• _EXERCISE BRIEF_
Exactly as they appear, copy the lines of the listing from the one containing "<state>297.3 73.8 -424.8" through the final line, both included, and nothing else.
- - - -
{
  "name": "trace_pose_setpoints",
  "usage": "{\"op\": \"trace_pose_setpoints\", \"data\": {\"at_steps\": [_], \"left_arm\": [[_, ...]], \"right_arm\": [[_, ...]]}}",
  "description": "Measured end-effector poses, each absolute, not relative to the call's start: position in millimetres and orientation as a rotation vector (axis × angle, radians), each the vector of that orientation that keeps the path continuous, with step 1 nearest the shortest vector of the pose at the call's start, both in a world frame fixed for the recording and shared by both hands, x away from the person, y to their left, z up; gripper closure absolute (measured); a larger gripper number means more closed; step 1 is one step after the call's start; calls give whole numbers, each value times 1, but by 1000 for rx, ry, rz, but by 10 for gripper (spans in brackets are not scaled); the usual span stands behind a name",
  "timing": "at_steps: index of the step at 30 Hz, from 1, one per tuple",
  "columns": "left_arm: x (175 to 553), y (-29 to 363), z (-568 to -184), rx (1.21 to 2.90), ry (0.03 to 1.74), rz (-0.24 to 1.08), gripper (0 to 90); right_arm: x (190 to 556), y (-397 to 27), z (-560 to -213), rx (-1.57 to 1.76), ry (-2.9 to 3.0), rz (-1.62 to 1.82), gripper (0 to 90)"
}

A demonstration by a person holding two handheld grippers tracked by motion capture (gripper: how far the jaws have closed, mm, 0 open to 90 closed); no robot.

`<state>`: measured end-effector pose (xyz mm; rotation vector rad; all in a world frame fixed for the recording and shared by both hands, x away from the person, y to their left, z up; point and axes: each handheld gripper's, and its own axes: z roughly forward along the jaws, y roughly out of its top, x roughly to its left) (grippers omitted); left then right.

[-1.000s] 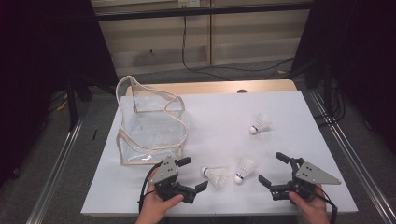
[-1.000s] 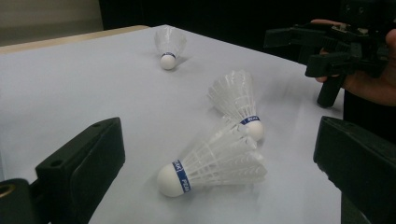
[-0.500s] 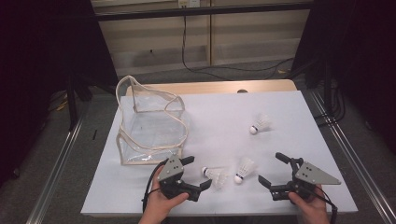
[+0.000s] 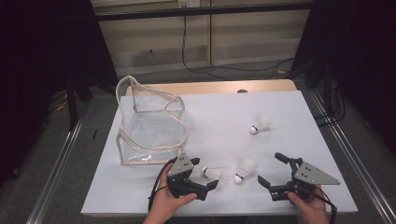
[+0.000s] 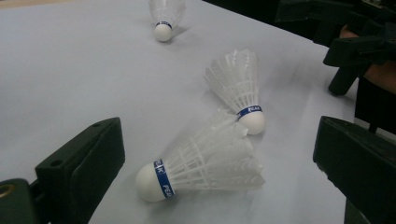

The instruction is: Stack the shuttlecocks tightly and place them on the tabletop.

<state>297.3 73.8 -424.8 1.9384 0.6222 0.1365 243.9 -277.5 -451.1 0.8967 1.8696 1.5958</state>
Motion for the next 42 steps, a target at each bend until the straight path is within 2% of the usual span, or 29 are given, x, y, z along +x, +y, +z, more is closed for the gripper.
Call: {"op": "trace_pose_setpoints", "data": {"at_steps": [15,20,42], "left_arm": [[303,57,-424,2002,655,135,34],[303,52,-423,2029,663,117,84],[300,43,-430,2100,698,120,197]], "right_arm": [[244,-277,-451,888,1872,1599,1],[244,-277,-451,888,1871,1601,1],[244,-276,-451,887,1873,1597,2]]}}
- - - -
• _WRITTEN RESPONSE_
<state>297.3 73.8 -424.8 1.9384 0.6222 0.1365 243.9 -277.5 -451.1 0.8967 1.8696 1.5958</state>
Motion for the next 42 steps, a target at each bend until the straight path is within 2% of the usual span, or 29 are given, x, y, z along +x, +y, +z, more is closed for the gripper.
Call: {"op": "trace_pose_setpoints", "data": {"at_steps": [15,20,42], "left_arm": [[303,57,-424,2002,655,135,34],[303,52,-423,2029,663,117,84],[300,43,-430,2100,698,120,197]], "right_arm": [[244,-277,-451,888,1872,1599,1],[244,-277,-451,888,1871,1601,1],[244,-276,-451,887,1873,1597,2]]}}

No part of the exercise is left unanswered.